Pour la première fois, des scientifiques ont évalué l’impact de l’ablation partielle de tumeurs du foie sur le système immunitaire et les résultats en matière de survie. Des chercheurs de l’université du Michigan ont utilisé une méthode d’ultrasons efficace et non invasive pour cibler 50 à 70% des tumeurs : l’histotripsie. Les résultats très prometteurs devront être confirmés en vue d’une potentielle application clinique.
Le cancer du foie est l’une des dix premières causes de décès lié au cancer dans le monde. Le foie est également un site fréquent de métastases — cellules cancéreuses d’un organe qui proviennent d’un autre organe — provenant du cancer colorectal, du cancer du pancréas, du mélanome, du cancer du poumon et du cancer du sein. Selon la localisation et le stade du cancer du foie, de multiples options thérapeutiques sont disponibles, comme la résection chirurgicale, la transplantation hépatique, les techniques d’ablation, la chimiothérapie… mais le taux de survie à 5 ans des patients aux États-Unis n’est que de 20%.
Depuis peu, les scientifiques ont alors décidé d’utiliser les ultrasons pour cibler le cancer de manière non invasive ; la technique mise au point par l’équipe américaine se sert des ondes ultrasonores délivrées par impulsions (d’une durée de quelques microsecondes) pour détruire mécaniquement le tissu ciblé. Il faut savoir que les appareils à ultrasons traditionnels utilisent des impulsions de bien plus faible amplitude, uniquement pour la production d’images.
L’histotripsie — ou écrasement chirurgical des tissus — entraîne la formation de microbulles qui se dilatent et se contractent rapidement. Le stress mécanique qui en résulte tue les cellules cancéreuses du tissu ciblé et démantèle la structure de la tumeur. Déjà utilisée en 2020, la technique est légèrement différente puisque les microbulles sont injectées dans la tumeur, plutôt que générées de l’extérieur.
Cibler la totalité des tumeurs du foie n’est pas nécessaire
En outre, les chercheurs américains ont voulu savoir si l’histotripsie induisait une réponse immunitaire au reste de l’organisme non ciblé. Dans leur hypothèse de départ, il n’était pas forcément nécessaire de cibler la totalité des tumeurs, le système immunitaire stimulé se chargeant d’éliminer le reste des cellules tumorales ; il s’agit de la mort cellulaire immunogène. Avec la méthode d’histotripsie, les chercheurs se sont donc focalisés sur l’effet de l’ablation partielle (50 à 70%) de tumeurs du foie de rongeurs sur la progression de la tumeur non ciblée, les résultats de survie, le risque de métastases et l’infiltration immunitaire.

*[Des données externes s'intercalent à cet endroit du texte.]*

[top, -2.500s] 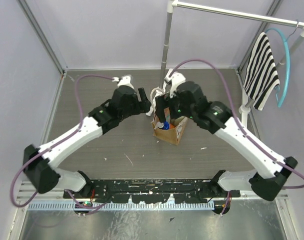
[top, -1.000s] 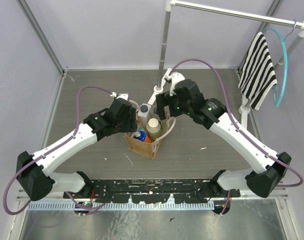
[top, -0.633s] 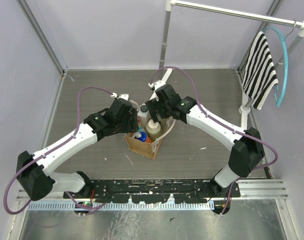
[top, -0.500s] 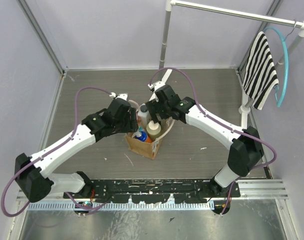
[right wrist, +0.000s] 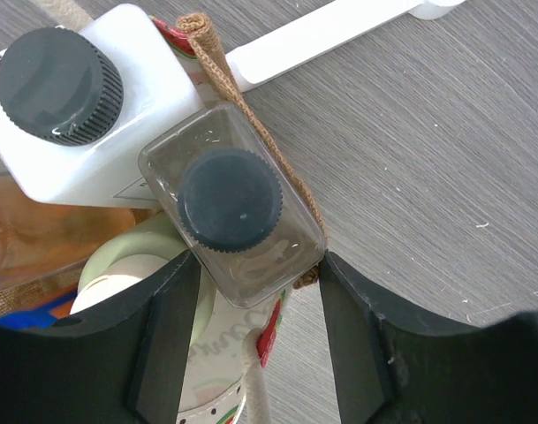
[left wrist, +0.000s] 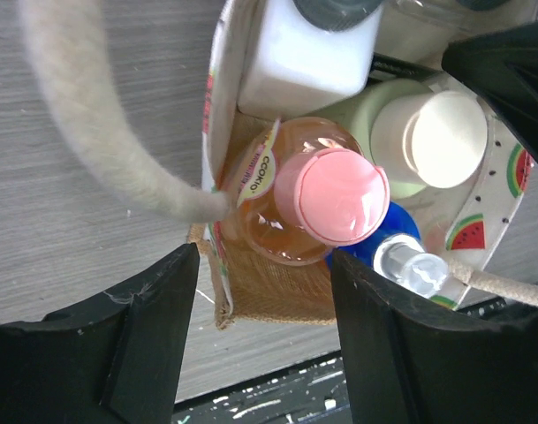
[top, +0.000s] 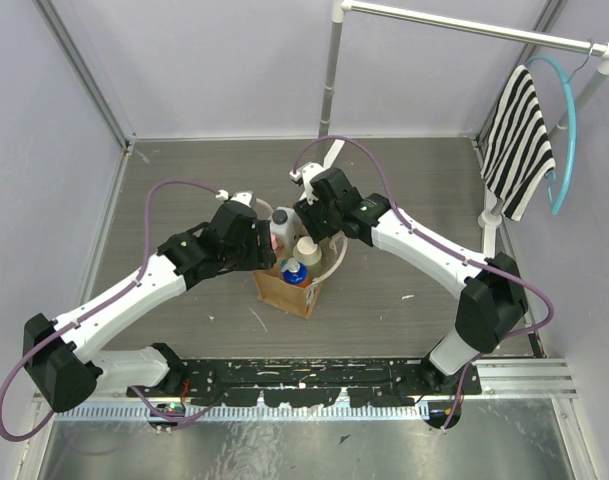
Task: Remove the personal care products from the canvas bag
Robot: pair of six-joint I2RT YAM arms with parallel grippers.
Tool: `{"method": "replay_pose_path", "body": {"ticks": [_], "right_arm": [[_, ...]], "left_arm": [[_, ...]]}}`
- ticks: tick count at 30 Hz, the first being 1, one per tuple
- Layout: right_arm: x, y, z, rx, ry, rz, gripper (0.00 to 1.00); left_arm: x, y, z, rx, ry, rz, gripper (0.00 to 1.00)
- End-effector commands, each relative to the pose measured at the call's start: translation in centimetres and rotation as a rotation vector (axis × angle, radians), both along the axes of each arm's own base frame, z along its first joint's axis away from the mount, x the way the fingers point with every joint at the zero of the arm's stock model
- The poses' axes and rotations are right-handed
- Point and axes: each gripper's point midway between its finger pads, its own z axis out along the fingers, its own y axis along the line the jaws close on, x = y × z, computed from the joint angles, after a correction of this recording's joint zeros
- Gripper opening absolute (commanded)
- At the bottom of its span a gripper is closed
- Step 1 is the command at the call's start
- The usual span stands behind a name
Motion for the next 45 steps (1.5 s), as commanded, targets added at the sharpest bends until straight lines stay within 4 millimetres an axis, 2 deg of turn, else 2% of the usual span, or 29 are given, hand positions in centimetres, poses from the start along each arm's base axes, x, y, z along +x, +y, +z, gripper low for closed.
{"method": "replay_pose_path", "body": {"ticks": [1, 6, 8, 13, 19, 21, 22, 24, 26, 28, 31, 38, 45], "right_arm": [[-0.2, 3.5, 0.9, 0.081, 0.002, 0.137, 0.61], [-0.5, 4.5, -0.4, 0.079, 0.038, 0.2, 0.62], [-0.5, 4.8, -0.2, 0.077, 0.038, 0.214, 0.63], [0.0, 5.3, 0.3, 0.078, -0.001, 0.247, 0.74], [0.3, 6.0, -0.7, 0.063, 0.021, 0.269, 0.75], [0.4, 6.2, -0.9, 0.065, 0.023, 0.277, 0.7], [0.3, 6.3, -0.8, 0.069, 0.021, 0.281, 0.62], [0.1, 6.3, -0.2, 0.081, 0.017, 0.285, 0.41], [0.0, 5.9, 0.6, 0.086, 0.006, 0.276, 0.29], [-0.2, 5.4, 1.8, 0.086, -0.009, 0.26, 0.24], [-0.4, 4.3, 4.3, 0.096, -0.044, 0.217, 0.23], [-1.4, 3.0, 12.2, 0.231, -0.17, 0.151, 0.23], [-1.1, 1.2, 17.6, 0.294, -0.277, 0.047, 0.23]], "left_arm": [[0.0, -0.7, -0.3, -0.023, 0.011, -0.016, 0.68], [0.0, -0.6, -0.2, -0.019, 0.009, -0.019, 0.69], [-0.1, -0.5, -0.3, -0.014, 0.009, -0.018, 0.69], [-0.1, -0.5, -0.4, -0.011, 0.013, -0.021, 0.69], [0.0, -0.9, -0.5, -0.016, 0.022, -0.03, 0.69], [0.0, -1.1, -0.6, -0.016, 0.026, -0.035, 0.69], [0.0, -1.1, -0.5, -0.016, 0.026, -0.037, 0.7], [0.0, -1.1, -0.5, -0.014, 0.027, -0.039, 0.7], [-0.1, -0.9, -0.6, -0.007, 0.025, -0.039, 0.7], [-0.1, -0.6, -0.6, 0.001, 0.02, -0.034, 0.7], [-0.1, -0.5, -0.8, 0.008, 0.02, -0.035, 0.71], [-0.1, -1.2, -1.5, 0.002, 0.044, -0.047, 0.71], [-0.2, -1.3, -1.7, -0.007, 0.053, -0.046, 0.71]]}}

« Même avec une ablation partielle, une régression tumorale locale complète a été observée chez 81% des rats traités, sans récidive ni métastase », rapportent les auteurs de l’étude. En effet, la destruction partielle des tumeurs a stimulé la réponse immunitaire des rats, qui ont éliminé le reste. En revanche, la totalité des animaux témoins non traités par les ultrasons a présenté une progression tumorale locale et des métastases au foie.
Pourtant, les chercheurs ne connaissent pas avec précision les mécanismes à l’origine de la destruction des tumeurs non ciblées, et des études complémentaires seront donc nécessaires. Utilisée pour traiter la tumeur du foie à un stade précoce, la technique pourrait également être adaptée pour traiter des tumeurs à différents stades de progression du cancer.
« L’histotripsie est une option prometteuse qui peut surmonter les limites des modalités d’ablation actuellement disponibles et fournir une ablation non invasive sûre et efficace des tumeurs hépatiques », a conclu dans un communiqué Tejaswi Worlikar, auteur principal de l’étude. « Nous espérons que les enseignements tirés de cette étude motiveront de futures recherches précliniques et cliniques sur l’histotripsie, dans le but ultime de l’adoption clinique du traitement par histotripsie pour les patients atteints de cancer du foie ».